— Да, точно,— ответила Анастасия.— Когда никого нет, ты словно на ветру стоишь. Правда? А когда кто-то есть, то по крайней мере один бок прикрыт. Конечно, можно опять вдруг удариться в панику, но все же с одного бока есть защита.— Ей хотелось подчеркнуть, что все сказанное особенно справедливо, если речь идет о расовых взаимоотношениях. Что наконец-то, обретя возможность не заботиться об этой проблеме, она может без помехи думать о других неприятностях, которые угрожают другим сторонам ее личности. Но Айрин, конечно, возразила бы, что она вовсе не разделалась с расовой проблемой, а просто рассматривает ее с другой стороны и это позволяет спокойно существовать. Негры, не обладавшие опытом Айрин, редко были способны по достоинству оценить ее позицию в этом вопросе, и хотя она понимала их, однако считала, что эта неспособность свидетельствует об ограниченности.
— А как поживают Источник, Тишина и Спокойствие, Блаженство и компания, а заодно Южная Америка? Ребенок с тобой? — спросила Айрин, оглядывая бар, словно ожидая увидеть Блаженство, ползущую под столами к их ногам.
В глазах Анастасии мелькнуло раздражение. А щеки, заметила Айрин, отвисают, когда она улыбается. Впрочем, это было не хуже тех убытков, которые время причинило лицу самой Айрин.
Теперь Анастасия разделяла, очевидно, мнение Май Тайс, что Аляска и Гавайи очень похожи своей предельной удаленностью от остальных сорока восьми штатов с их проблемами. И она досадливо ответила, приложившись к своему чересчур сдобренному пряностями питью (ну просто масло масляное): — Я схлопотала постоянный тик, у меня все время теперь дрожит веко, он начался, когда я жила в Сан-Франциско. Иногда как будто перестает, но потом опять все сначала. Понаблюдай теперь, когда я сказала, обязательно заметишь.— И действительно, нижнее веко правого глаза начало подергиваться.
— Ух, постылый,— сказала Анастасия, прихлопывая ладонью глаз.— Не знаю, где они теперь. Возможно, уехали в Южную Америку, вполне вероятно. И я не знаю, что стало с Блаженством.
И хихикнула.
— Что стало с блаженством,— повторила Айрин и тоже хихикнула.— Они дружно крякнули, пристукнули стаканчиками и затопали ногами. Заботливая официантка осведомилась, не надо ли чего.

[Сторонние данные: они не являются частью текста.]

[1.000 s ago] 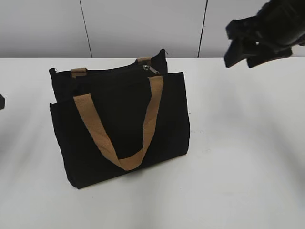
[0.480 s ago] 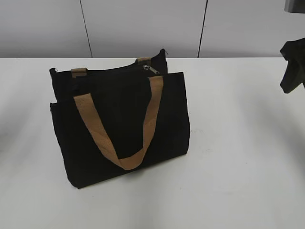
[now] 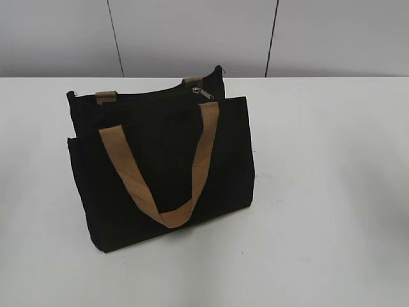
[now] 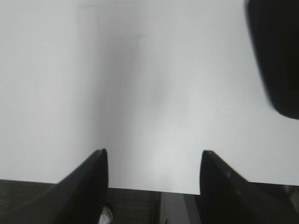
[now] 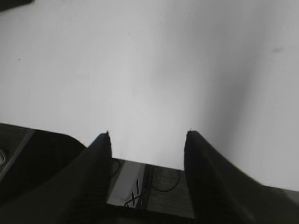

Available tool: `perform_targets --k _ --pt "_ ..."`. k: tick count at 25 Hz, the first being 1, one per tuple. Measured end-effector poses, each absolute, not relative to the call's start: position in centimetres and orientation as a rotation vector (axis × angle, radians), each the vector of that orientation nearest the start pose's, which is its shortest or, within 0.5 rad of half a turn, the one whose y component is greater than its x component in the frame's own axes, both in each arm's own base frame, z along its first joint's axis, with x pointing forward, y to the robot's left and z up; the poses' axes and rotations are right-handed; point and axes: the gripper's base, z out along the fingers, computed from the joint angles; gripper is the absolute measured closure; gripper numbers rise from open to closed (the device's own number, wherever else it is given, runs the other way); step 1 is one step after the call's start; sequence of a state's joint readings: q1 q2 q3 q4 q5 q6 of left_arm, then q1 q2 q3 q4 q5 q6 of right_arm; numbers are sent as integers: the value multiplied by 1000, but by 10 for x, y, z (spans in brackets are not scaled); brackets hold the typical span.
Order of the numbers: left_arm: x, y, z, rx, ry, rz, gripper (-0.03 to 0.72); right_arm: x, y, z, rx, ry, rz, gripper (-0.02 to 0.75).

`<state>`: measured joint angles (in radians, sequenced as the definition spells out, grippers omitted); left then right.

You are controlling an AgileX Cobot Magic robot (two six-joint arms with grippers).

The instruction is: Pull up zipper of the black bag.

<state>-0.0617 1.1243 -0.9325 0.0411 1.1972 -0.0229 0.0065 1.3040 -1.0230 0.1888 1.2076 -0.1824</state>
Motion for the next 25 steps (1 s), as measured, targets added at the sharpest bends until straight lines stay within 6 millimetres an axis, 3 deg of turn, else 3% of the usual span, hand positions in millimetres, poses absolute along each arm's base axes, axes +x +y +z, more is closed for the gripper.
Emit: perform_targets --k 7,12,15,25 --pt "103 -2 295 32 2625 29 223 155 17 285 -195 2826 226 345" --pt "59 0 284 28 2401 16 226 105 16 269 -211 2677 195 345" --pt "39 4 284 31 2289 41 228 84 16 259 -214 2611 180 345" --pt "-8 5 285 21 2014 9 236 26 15 276 -272 2229 107 345"
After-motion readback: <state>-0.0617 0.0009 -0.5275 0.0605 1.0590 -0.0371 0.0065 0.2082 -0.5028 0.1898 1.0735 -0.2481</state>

— Узнайте, что стало с блаженством,— отвечали они смеясь и заказали по двойной.
— Через пару лет я опять начала разваливаться,— рассказывала Анастасия.— Появился лицевой тик, вечная простуда и эта, как ее, диаррея. Ты тогда бы на меня посмотрела! Волосы как медная проволока, а лицо, что твоя Индонезия, все в волканах. Даже зубы начали шататься. Что ж это такое, ведь я испытываю умиротворение, думала я, откуда эти напасти? Я уж не помнила, когда крепко спала ночь напролет.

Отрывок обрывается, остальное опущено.